At least, that is, in the case of Ecotality's Blink network.

Any plug-in driver arriving at a Blink station who hasn't previously signed up as a Blink member is out of luck.

Useless 800 number

As we've confirmed with several drivers, calling the 800 number on a sticker now added to the side of Blink stations is useless.

Ecotality's operators cannot take a credit-card number and activate the charging station remotely--unlike those of Blink's competitor, Coulomb Technologies' ChargePoint network.

Nor can operators enroll new customers in the Blink network, since the company must first mail out the RFID card required to charge at a Blink station.

On February 28, Chevy Volt driver Jeff U'Ren and his son pulled up to a Blink station at the Ikea store in Carson, California.

"We were going to an event in Long Beach from Santa Monica, and we had planned go a little early, stop at the Ikea, charge, have a snack and browse the store," U'Ren said.

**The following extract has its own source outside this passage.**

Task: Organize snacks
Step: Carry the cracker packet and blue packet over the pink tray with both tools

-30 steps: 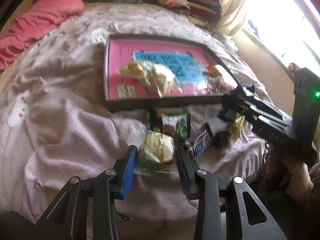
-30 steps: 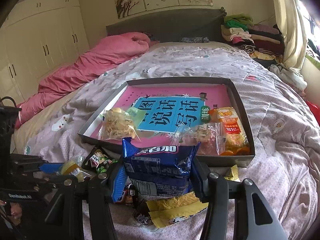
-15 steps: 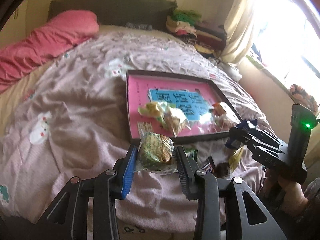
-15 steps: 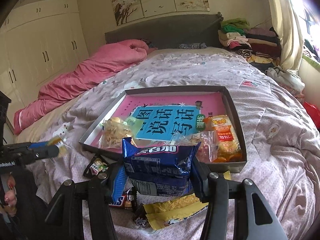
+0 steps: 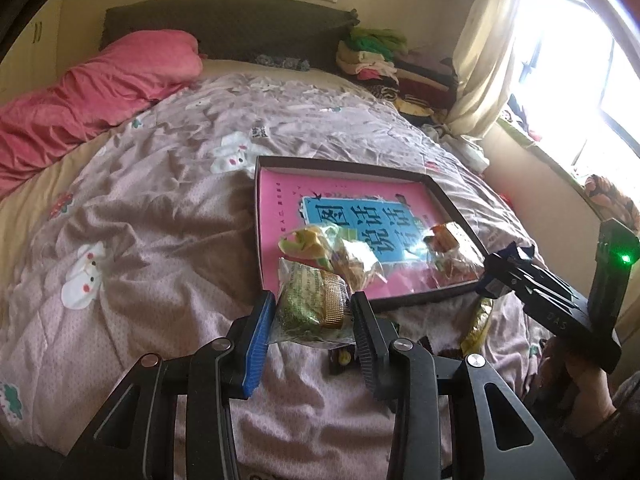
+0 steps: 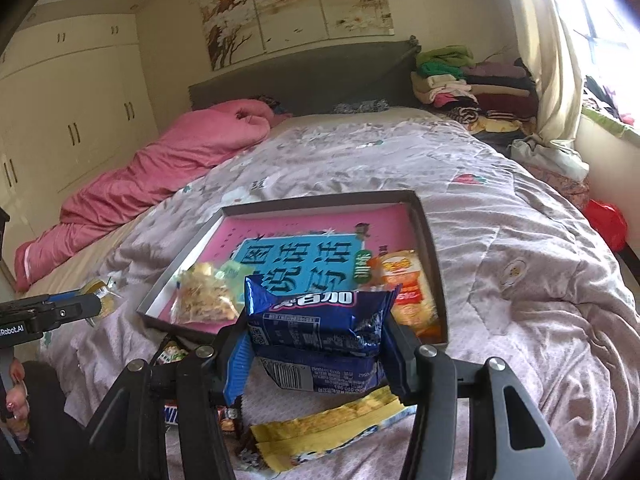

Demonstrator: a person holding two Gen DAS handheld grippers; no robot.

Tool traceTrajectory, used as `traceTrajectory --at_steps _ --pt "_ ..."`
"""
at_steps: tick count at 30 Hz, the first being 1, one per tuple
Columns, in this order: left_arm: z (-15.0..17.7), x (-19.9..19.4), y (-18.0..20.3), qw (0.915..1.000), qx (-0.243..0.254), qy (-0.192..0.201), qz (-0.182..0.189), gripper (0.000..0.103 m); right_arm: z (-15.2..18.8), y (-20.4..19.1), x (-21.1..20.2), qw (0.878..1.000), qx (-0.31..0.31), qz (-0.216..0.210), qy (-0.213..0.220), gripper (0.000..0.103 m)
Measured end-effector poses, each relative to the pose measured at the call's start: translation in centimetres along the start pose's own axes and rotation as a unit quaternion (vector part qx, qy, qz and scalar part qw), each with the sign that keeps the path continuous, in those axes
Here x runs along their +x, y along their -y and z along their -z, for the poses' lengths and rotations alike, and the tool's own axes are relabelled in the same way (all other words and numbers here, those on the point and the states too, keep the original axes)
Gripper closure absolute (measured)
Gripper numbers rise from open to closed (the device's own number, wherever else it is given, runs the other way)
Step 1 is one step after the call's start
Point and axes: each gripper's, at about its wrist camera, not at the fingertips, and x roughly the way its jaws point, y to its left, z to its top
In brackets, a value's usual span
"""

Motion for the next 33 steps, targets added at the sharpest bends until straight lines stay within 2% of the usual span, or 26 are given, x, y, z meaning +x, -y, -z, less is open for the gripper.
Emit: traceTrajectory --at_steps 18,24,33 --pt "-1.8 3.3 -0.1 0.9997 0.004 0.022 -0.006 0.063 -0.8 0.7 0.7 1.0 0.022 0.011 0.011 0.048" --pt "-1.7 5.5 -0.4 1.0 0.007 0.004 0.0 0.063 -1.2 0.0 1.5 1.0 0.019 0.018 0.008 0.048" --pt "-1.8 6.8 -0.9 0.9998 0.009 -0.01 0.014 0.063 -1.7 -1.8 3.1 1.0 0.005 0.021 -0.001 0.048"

"I didn't know the chargers there were from Blink; it didn't occur to me that I'd have a problem."

"When we got there, it was apparent I'd need a RFID card to start a charging session," he continued. "So I called the 800 number on the Blink charger, as I'd done before with Coulomb, to get them to turn it on."

No remote control

"To my surprise," U'Ren said, "the operator had no way to turn the station on remotely, and couldn't even sign me up and send me a card, as Coulomb did."

"The guy on the phone was no help, and sounded as if he couldn't care less about my problem," U'Ren concluded. "He did offer some explanation as to how I could get an RFID card, but it didn't sound easy."

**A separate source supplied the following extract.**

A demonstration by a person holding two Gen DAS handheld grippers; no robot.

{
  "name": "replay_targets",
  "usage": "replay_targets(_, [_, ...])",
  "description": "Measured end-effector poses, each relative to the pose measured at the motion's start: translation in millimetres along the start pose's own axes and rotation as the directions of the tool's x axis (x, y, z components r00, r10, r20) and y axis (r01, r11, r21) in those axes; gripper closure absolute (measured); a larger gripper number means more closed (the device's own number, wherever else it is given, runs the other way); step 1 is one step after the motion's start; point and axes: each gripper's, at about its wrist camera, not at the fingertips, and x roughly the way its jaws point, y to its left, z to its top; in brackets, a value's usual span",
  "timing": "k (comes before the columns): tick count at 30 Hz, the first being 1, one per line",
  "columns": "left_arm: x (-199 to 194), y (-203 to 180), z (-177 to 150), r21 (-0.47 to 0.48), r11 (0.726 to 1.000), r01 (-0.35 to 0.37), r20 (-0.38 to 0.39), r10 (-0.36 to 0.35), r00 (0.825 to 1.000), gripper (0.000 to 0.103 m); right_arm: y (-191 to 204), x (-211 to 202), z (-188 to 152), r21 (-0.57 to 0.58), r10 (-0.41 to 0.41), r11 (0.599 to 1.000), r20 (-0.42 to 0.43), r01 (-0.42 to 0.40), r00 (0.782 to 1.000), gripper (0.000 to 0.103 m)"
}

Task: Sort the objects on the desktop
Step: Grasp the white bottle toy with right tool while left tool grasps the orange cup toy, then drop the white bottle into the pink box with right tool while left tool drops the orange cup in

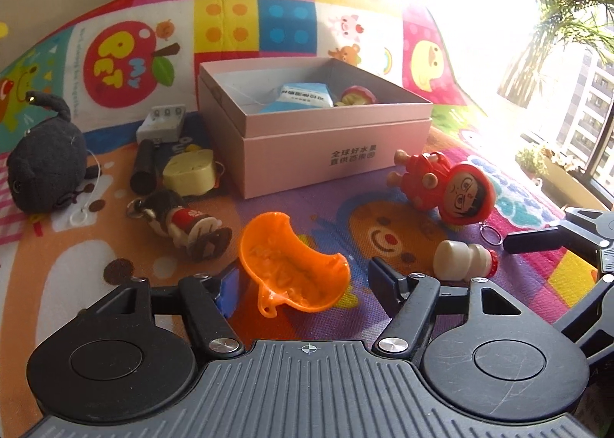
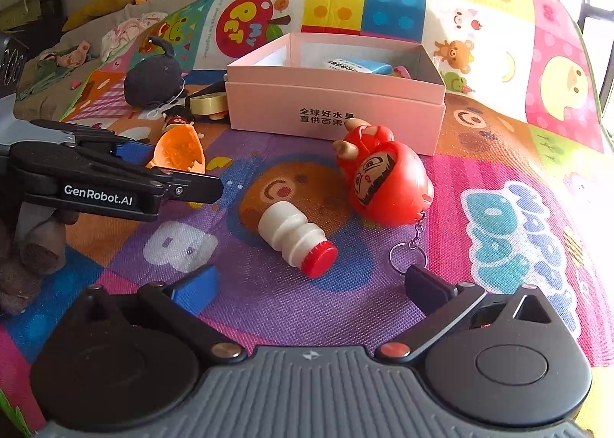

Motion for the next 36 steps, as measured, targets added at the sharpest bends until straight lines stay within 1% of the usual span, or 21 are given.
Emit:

At that point, U'Ren gave up, found a nearby hospital with a Level 2 charging station--offering free electricity, as it turned out--and relaxed at a nearby coffee shop while recharging his Volt.

It appears that Blink operators aren't entirely powerless, though.

"I called the 800 number because it wouldn't accept my wife's unregistered RFID card," related Tom Saxton. "The rep was able to assign her card to my account."

GreenCarReports reached out to Ecotality yesterday to confirm these accounts; the company has not replied.

Reliability challenges

Saxton is the author of a recent study by Plug-In America that compared the reliability of Blink stations to that of Coulomb's CharePoint locations.

It found that an average of 25 percent of Blink stations were offline at any given time, versus 10 percent for ChargePoint stations, and that more than half stayed offline for a day to a week--versus downtimes of an hour or less for two-thirds of ChargePoint locations.

Ecotality has received more than $40 million of a $115 million Department of Energy grant to install 14,000 electric-car charging stations in five states, of which it has so far installed roughly half.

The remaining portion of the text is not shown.